As i walked, i prayed for its spirit to be set free. i prayed that it was dead and that it died quickly, so as not to have suffered too terribly. i approached the little being and knelt beside it crying and praying. i scooped it into the box and found a hole in a barbed-wire fence where i could get through and bring the kitten to its final resting place. i couldn’t seem to help it while it was alive, but maybe somehow, i could help it now. i lay the box gently on its side so that the kitten was laying on its side. i continued crying and praying, wishing the spirit of this little being to find peace. And then, i walked away.

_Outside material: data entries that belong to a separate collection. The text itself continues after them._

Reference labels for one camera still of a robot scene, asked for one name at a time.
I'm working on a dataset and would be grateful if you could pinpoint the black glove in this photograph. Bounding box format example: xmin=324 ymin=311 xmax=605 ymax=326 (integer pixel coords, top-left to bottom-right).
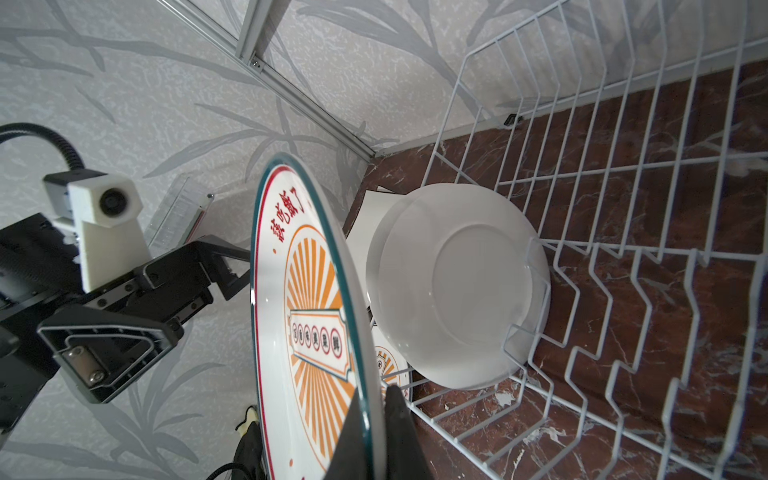
xmin=206 ymin=423 xmax=267 ymax=480

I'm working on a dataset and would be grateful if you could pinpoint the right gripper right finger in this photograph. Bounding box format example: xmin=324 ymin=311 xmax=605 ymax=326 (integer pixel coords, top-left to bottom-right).
xmin=384 ymin=385 xmax=433 ymax=480

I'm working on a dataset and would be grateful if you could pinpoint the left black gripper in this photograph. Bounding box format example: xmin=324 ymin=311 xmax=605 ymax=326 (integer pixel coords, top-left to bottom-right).
xmin=1 ymin=213 xmax=251 ymax=432

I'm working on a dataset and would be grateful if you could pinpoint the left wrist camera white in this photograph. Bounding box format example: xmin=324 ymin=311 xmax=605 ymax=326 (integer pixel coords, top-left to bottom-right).
xmin=43 ymin=169 xmax=151 ymax=293

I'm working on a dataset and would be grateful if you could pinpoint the white wire dish rack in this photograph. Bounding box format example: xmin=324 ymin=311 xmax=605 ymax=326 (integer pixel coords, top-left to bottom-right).
xmin=374 ymin=1 xmax=767 ymax=479

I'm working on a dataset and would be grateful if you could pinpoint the square white plate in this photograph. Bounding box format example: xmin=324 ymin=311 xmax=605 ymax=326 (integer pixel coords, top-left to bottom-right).
xmin=346 ymin=191 xmax=413 ymax=293

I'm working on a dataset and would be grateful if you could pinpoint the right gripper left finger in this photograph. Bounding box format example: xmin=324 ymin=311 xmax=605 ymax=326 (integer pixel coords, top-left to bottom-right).
xmin=323 ymin=392 xmax=372 ymax=480

My whole life, i have experienced the pain of others on a very deep and visceral level. For a long time, i did not have the tools to process that much grief, so i shut down and built huge walls around my heart. Over the years, having done so much work on myself, the walls have begun to crumble under the power of my fierce love. But sometimes, i go through stages of giving up and shutting down. i can’t understand why beauty suffers and hatred, ignorance, and violence thrives. (And please do not quote scripture here. It has never worked for me and never will.) It is at times like these, where i have to remember there is no understanding. There is only acceptance. Anything else just causes more grief. i struggle with the despair. i struggle with the pain of my heart continuously breaking further and further open. And then i try to let go and let Love. Even as the tears etch paths down my cheeks as i write this, i let go and let Love. Because no matter how much it hurts, it seems the real reason for living is Loving. And so that is what i strive to do.